- [WHAT THE TASK ASKS]:
Scan the material for the word "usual", then return every line where it appears.

- [INFORMATION SHOWN]:
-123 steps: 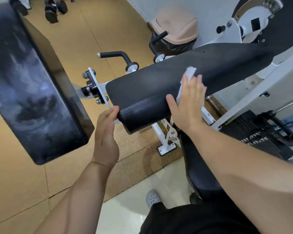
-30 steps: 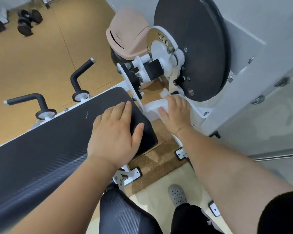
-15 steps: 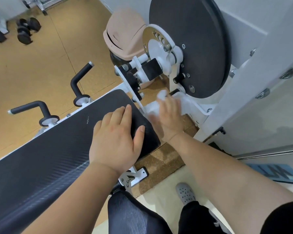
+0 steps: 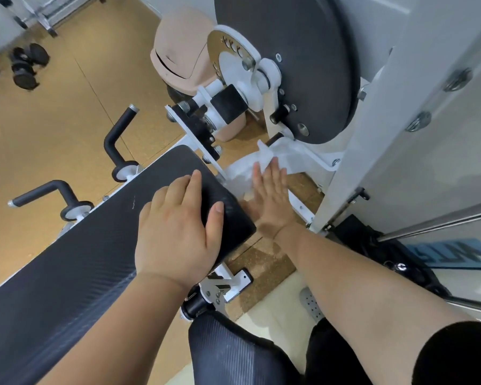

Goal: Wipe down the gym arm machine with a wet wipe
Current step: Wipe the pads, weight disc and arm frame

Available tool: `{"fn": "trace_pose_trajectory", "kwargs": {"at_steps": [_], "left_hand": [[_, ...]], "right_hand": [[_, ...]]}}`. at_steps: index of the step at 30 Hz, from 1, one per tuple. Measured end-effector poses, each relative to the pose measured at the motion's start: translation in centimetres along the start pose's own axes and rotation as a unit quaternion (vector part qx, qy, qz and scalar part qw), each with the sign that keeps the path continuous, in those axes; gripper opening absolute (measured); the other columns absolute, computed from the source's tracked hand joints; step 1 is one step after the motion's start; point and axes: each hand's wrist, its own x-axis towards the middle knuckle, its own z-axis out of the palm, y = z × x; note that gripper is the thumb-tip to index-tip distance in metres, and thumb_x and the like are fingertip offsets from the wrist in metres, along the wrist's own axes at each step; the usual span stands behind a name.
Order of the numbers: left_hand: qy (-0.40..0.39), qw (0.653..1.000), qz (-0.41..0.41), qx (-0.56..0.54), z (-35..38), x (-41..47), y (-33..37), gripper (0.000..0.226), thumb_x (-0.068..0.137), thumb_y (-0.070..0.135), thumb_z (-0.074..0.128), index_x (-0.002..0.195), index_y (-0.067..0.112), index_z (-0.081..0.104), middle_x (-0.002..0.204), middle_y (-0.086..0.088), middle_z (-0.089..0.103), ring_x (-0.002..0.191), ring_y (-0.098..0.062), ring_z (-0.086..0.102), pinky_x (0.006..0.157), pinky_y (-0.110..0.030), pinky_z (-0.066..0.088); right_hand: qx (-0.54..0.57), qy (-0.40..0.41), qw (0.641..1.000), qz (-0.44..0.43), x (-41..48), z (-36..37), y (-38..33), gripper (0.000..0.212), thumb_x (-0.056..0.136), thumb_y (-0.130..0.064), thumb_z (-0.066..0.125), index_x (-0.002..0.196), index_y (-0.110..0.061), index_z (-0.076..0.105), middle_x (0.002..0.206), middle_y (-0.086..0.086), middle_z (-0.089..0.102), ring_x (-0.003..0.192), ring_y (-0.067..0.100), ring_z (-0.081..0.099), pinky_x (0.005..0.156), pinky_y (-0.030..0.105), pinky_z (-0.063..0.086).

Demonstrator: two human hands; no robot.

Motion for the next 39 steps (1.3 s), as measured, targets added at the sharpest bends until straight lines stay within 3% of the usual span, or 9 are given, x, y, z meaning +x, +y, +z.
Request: {"fn": "trace_pose_trajectory", "kwargs": {"at_steps": [4, 10, 13, 17, 20, 23, 28, 34, 39], "left_hand": [[0.002, 1.0, 0.001, 0.0, 0.0, 0.0, 0.0, 0.069, 0.099, 0.055, 0.022, 0.152, 0.014, 0.04, 0.146, -0.007, 0.051, 0.13, -0.031, 0.045, 0.102, -0.047, 0.039], [0.001, 1.0, 0.005, -0.005, 0.0, 0.0, 0.0, 0.069, 0.1, 0.054, 0.021, 0.152, 0.014, 0.041, 0.146, -0.007, 0.051, 0.13, -0.031, 0.046, 0.103, -0.047, 0.04], [0.009, 1.0, 0.006, -0.009, 0.1, -0.1, -0.1, 0.067, 0.1, 0.053, 0.023, 0.151, 0.014, 0.043, 0.144, -0.007, 0.053, 0.127, -0.031, 0.048, 0.101, -0.048, 0.041], [0.012, 1.0, 0.008, -0.009, 0.1, 0.0, -0.1, 0.064, 0.1, 0.052, 0.024, 0.147, 0.016, 0.048, 0.139, -0.006, 0.056, 0.122, -0.032, 0.051, 0.096, -0.048, 0.043], [0.014, 1.0, 0.007, -0.009, 0.1, 0.0, 0.0, 0.063, 0.1, 0.052, 0.025, 0.144, 0.016, 0.051, 0.136, -0.006, 0.058, 0.121, -0.033, 0.052, 0.094, -0.048, 0.043], [0.014, 1.0, 0.006, -0.01, 0.0, -0.1, -0.1, 0.062, 0.1, 0.052, 0.025, 0.143, 0.017, 0.053, 0.135, -0.005, 0.059, 0.121, -0.032, 0.053, 0.095, -0.048, 0.043], [0.021, 1.0, 0.006, -0.014, 0.1, -0.1, -0.2, 0.061, 0.1, 0.052, 0.027, 0.141, 0.017, 0.055, 0.132, -0.005, 0.059, 0.118, -0.033, 0.054, 0.094, -0.048, 0.044], [0.021, 1.0, 0.005, -0.016, 0.2, -0.1, -0.2, 0.061, 0.099, 0.052, 0.026, 0.141, 0.017, 0.054, 0.131, -0.005, 0.06, 0.117, -0.032, 0.054, 0.093, -0.048, 0.043], [0.023, 1.0, 0.004, -0.016, 0.2, -0.1, -0.1, 0.061, 0.1, 0.052, 0.026, 0.14, 0.017, 0.055, 0.13, -0.004, 0.06, 0.117, -0.031, 0.054, 0.094, -0.047, 0.043]], "right_hand": [[0.144, 0.032, 0.973, 0.177, 1.5, -2.3, 1.8, 0.091, 0.104, -0.057, 0.038, 0.161, -0.008, -0.014, 0.168, 0.027, -0.013, 0.155, 0.035, -0.019, 0.127, 0.055, -0.003], [-0.033, -0.011, 0.984, -0.172, 2.1, -2.5, -1.1, 0.101, 0.09, -0.068, 0.036, 0.161, -0.022, -0.02, 0.166, 0.009, 0.006, 0.157, 0.028, -0.003, 0.126, 0.053, -0.01], [-0.022, 0.003, 0.996, -0.092, 3.7, -4.9, 2.2, 0.082, 0.099, -0.071, 0.015, 0.16, -0.016, 0.019, 0.154, 0.013, 0.035, 0.149, 0.031, 0.026, 0.128, 0.05, -0.001], [0.048, 0.065, 0.995, 0.066, 4.0, -4.6, 2.3, 0.069, 0.097, -0.064, 0.037, 0.14, -0.01, 0.046, 0.139, 0.013, 0.048, 0.14, 0.036, 0.037, 0.129, 0.049, 0.006], [-0.027, 0.017, 0.998, -0.053, 3.0, -4.2, -0.8, 0.076, 0.097, -0.061, 0.026, 0.154, -0.011, 0.03, 0.152, 0.015, 0.038, 0.15, 0.032, 0.023, 0.128, 0.045, -0.006], [-0.04, -0.04, 0.988, -0.144, 3.5, -5.8, 1.0, 0.084, 0.097, -0.073, 0.017, 0.156, -0.014, 0.029, 0.152, 0.013, 0.04, 0.147, 0.031, 0.03, 0.127, 0.049, 0.013], [0.05, 0.018, 0.996, 0.078, 4.3, -6.3, 1.7, 0.079, 0.093, -0.071, 0.031, 0.14, -0.01, 0.049, 0.147, 0.013, 0.047, 0.141, 0.034, 0.038, 0.123, 0.049, 0.023], [0.008, -0.028, 0.984, -0.178, 3.6, -5.6, -0.6, 0.061, 0.104, -0.057, 0.028, 0.146, -0.015, 0.045, 0.145, 0.009, 0.051, 0.14, 0.03, 0.043, 0.126, 0.047, 0.018], [0.046, 0.027, 0.997, 0.059, 5.1, -6.7, 3.1, 0.067, 0.097, -0.059, 0.027, 0.134, -0.012, 0.058, 0.134, 0.009, 0.06, 0.129, 0.032, 0.05, 0.114, 0.047, 0.035]]}}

- [COMPLETED TASK]:
Available tool: `{"fn": "trace_pose_trajectory", "kwargs": {"at_steps": [_], "left_hand": [[_, ...]], "right_hand": [[_, ...]]}}`. at_steps: index of the step at 30 Hz, from 1, one per tuple. Measured end-effector poses, each relative to the pose measured at the motion's start: translation in centimetres along the start pose's own axes and rotation as a unit quaternion (vector part qx, qy, qz and scalar part qw), each with the sign that keeps the path continuous, in those axes; gripper opening absolute (measured); the other columns absolute, computed from the source's tracked hand joints; step 1 is one step after the motion's start; point and axes: each hand's wrist, its own x-axis towards the middle knuckle, its own z-axis out of the palm, y = z × x; note that gripper is the thumb-tip to index-tip distance in metres, and thumb_x and the like are fingertip offsets from the wrist in metres, along the wrist's own axes at each step; the usual span stands behind a name.
Motion for the next 39 steps (1.3 s), as measured, targets added at the sharpest bends until straight lines stay within 3% of the usual span, or 9 are given, x, y, z meaning +x, +y, +z.

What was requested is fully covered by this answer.